Pulitzer Prize–winning journalist and bestselling author Helene Cooper deftly weaves Sirleaf’s personal story into the larger narrative of the coming of age of Liberian women. The highs and lows of Sirleaf’s life are filled with indelible images; from imprisonment in a jail cell for standing up to Liberia’s military government to addressing the United States Congress, from reeling under the onslaught of the Ebola pandemic to signing a deal with Hillary Clinton when she was still Secretary of State that enshrined American support for Liberia’s future.

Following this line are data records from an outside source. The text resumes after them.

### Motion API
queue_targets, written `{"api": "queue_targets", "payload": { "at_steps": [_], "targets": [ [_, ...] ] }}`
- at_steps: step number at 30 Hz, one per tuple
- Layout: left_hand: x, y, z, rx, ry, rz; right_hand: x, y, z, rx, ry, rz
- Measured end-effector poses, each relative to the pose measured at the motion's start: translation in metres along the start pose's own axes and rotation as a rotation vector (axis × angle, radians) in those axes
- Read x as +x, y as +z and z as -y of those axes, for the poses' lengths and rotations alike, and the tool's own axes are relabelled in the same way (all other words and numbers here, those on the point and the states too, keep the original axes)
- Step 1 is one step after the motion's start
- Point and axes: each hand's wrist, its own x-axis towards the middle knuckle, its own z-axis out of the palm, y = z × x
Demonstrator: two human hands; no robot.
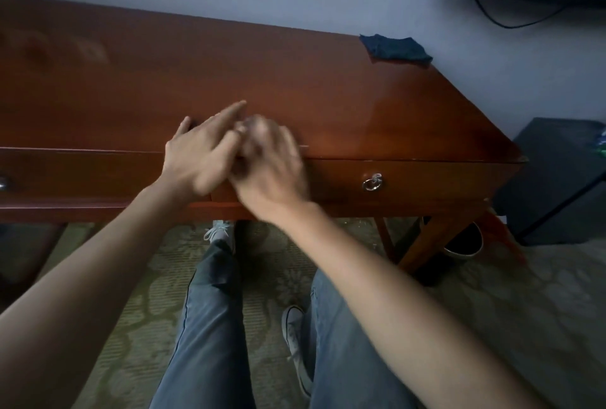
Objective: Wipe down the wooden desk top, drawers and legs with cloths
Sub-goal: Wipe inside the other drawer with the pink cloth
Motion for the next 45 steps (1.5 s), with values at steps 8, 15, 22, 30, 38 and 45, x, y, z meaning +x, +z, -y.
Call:
{"api": "queue_targets", "payload": {
  "at_steps": [8, 15, 22, 30, 38, 45],
  "targets": [
    [-0.009, 0.030, 0.009, 0.206, 0.089, -0.156, -0.003, -0.013, -0.037, -0.003, -0.149, 0.074],
    [-0.041, 0.119, -0.059, 0.224, 0.509, -0.336, -0.026, -0.073, -0.238, -0.033, 0.398, 0.330],
    [-0.025, 0.190, -0.140, 0.110, 0.220, -0.187, -0.031, -0.070, -0.250, -0.033, 0.437, 0.291],
    [-0.018, 0.192, -0.162, -0.093, -0.040, -0.062, -0.030, -0.067, -0.254, -0.026, 0.441, 0.277],
    [-0.094, 0.128, -0.138, 0.116, 0.418, -0.062, -0.039, -0.083, -0.256, 0.176, 0.406, 0.294],
    [-0.101, 0.078, -0.087, 0.481, 0.313, -0.033, -0.065, -0.106, -0.233, 0.084, 0.181, 0.180]
  ]
}}
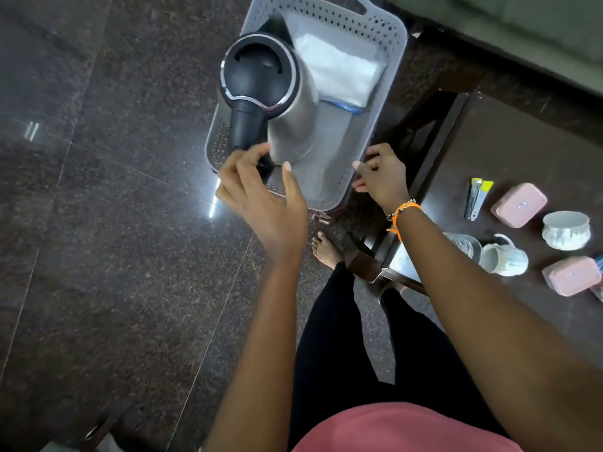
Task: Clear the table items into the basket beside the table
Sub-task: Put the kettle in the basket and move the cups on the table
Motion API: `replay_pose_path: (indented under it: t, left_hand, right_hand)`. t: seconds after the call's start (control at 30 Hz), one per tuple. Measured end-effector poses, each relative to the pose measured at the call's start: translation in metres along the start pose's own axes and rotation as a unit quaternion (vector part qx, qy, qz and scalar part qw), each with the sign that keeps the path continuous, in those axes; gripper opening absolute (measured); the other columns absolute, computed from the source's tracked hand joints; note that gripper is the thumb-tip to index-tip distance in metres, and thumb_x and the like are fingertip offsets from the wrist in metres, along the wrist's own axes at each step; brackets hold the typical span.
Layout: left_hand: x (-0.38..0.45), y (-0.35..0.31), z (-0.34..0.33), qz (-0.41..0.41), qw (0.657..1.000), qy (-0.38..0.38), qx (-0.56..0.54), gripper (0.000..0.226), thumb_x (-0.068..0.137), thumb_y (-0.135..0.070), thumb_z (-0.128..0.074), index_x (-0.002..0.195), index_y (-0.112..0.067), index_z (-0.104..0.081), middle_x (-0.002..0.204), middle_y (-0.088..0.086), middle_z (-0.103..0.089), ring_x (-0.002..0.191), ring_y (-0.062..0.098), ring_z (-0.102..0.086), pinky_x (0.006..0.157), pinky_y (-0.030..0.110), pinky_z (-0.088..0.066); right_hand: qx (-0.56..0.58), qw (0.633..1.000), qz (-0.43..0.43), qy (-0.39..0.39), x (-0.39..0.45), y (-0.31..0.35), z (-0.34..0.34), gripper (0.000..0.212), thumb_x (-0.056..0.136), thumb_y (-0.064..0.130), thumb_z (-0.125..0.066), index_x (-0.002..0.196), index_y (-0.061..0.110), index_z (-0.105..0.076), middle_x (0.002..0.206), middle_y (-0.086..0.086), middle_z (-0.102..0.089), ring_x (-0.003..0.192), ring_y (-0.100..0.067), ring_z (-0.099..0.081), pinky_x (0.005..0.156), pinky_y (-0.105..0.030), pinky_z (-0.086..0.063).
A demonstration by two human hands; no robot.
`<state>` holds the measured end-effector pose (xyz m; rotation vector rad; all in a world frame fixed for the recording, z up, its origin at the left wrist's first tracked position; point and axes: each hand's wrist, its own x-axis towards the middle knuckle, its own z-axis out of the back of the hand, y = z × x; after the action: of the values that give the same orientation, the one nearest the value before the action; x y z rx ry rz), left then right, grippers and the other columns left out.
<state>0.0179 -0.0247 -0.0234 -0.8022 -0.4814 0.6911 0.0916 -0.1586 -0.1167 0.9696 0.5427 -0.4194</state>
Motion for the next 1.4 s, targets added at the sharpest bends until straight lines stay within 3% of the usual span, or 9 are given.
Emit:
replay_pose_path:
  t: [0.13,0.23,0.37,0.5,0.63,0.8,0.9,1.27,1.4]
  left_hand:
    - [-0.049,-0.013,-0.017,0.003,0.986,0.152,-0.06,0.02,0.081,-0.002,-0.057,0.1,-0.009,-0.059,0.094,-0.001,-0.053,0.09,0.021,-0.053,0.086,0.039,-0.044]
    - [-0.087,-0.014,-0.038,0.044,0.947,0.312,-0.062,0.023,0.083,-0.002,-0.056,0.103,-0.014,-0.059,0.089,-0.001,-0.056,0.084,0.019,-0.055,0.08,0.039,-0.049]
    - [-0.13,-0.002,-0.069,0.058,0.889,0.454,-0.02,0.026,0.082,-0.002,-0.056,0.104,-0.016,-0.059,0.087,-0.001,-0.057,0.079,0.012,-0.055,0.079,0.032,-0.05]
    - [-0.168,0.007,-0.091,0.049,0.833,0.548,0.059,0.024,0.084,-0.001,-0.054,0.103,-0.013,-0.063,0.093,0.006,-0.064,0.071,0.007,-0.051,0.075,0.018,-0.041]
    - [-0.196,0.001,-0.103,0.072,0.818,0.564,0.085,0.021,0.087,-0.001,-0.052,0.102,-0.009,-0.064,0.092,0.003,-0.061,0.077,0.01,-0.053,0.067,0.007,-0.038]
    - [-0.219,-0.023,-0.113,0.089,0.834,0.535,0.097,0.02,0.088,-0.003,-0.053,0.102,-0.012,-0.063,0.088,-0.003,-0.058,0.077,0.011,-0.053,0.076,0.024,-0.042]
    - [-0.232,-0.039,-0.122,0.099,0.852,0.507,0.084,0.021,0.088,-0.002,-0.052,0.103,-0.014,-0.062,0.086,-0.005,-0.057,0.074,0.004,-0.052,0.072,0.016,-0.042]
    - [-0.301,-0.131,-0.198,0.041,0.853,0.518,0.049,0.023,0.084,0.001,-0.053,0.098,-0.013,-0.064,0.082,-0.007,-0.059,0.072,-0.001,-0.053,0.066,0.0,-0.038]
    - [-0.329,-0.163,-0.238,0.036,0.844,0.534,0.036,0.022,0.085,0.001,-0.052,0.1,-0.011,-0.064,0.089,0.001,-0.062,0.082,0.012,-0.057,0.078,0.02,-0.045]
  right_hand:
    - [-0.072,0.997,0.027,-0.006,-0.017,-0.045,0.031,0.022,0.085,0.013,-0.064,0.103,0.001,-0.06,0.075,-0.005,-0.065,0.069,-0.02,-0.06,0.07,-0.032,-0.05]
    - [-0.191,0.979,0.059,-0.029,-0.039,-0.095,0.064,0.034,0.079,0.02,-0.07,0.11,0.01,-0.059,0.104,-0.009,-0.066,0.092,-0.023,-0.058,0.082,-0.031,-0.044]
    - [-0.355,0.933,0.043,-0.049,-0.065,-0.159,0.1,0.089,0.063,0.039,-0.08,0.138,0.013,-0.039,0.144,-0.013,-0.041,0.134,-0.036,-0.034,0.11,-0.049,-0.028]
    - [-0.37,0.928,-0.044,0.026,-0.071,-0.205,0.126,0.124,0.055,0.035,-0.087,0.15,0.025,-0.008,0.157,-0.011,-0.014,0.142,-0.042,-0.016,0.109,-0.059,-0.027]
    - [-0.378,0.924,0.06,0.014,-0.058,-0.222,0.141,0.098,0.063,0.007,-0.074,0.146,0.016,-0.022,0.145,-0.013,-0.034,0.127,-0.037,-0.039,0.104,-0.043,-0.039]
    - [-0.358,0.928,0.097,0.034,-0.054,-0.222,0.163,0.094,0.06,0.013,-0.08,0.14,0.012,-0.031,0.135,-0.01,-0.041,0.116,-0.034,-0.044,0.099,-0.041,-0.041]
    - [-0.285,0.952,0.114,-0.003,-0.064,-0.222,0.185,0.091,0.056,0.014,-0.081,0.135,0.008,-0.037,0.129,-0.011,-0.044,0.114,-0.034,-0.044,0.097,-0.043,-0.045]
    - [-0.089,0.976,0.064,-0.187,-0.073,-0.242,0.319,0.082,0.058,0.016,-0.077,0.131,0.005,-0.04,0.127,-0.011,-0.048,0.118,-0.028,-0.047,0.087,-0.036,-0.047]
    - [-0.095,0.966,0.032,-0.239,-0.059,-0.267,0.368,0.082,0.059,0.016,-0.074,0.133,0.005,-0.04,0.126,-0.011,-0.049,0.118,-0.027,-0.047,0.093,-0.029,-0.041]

Sirleaf’s personality shines throughout this riveting biography. Ultimately, Madame President is the story of Liberia’s greatest daughter, and the universal lessons we can all learn from this “Oracle” of African women.
PUBLISHERS WEEKLY
Cooper, a Pulitzer Prize winning New York Times journalist, shares a riveting tale of civil war, political corruption, and personal ambition. Like her memoir, The House at Sugar Beach, this biography delves into Liberia's modern-day travails. Its heroes are women not only Sirleaf, the first democratically elected female president of Liberia (and its current president), who earned a Nobel Peace Prize and handled the 2014 Ebola crisis, but the ordinary market women who threw their influence behind her. In 1938, Sirleaf was born into a Liberia divided by ethnic rivalries. Though Sirleaf hailed from a family of indigenous Liberians, she physically resembled the elite Congo people, descendants of American migrants. This provided her "the gift of camouflage" and eased her movement among different groups. Hardworking and well educated, Sirleaf carved out a career in finance, her entr e into government and politics. Sirleaf narrowly survived Samuel Doe's 1980 military coup, and she lived in exile for most of Charles Taylor's corrupt and bloody rule. She unsuccessfully challenged him for the presidency in 1997, but backed by a cross-section of women, she won in 2005. Cooper writes from the perspective of an affectionate native daughter, and though clear-eyed about Liberia's problems, she offers little criticism of Sirleaf, leaving that delicate issue to future historians.
Customer Reviews
Every emotion
All of it was felt, more feelings than you yourself thought you were capable of were intentionally brought to the surface with each page turned. The first hand accounts of these people, of these women and their life experienced is all worth reading and knowing. The level of respect I have for the stories and the lives that lived them is nothing I will ever forget and they should never be forgotten.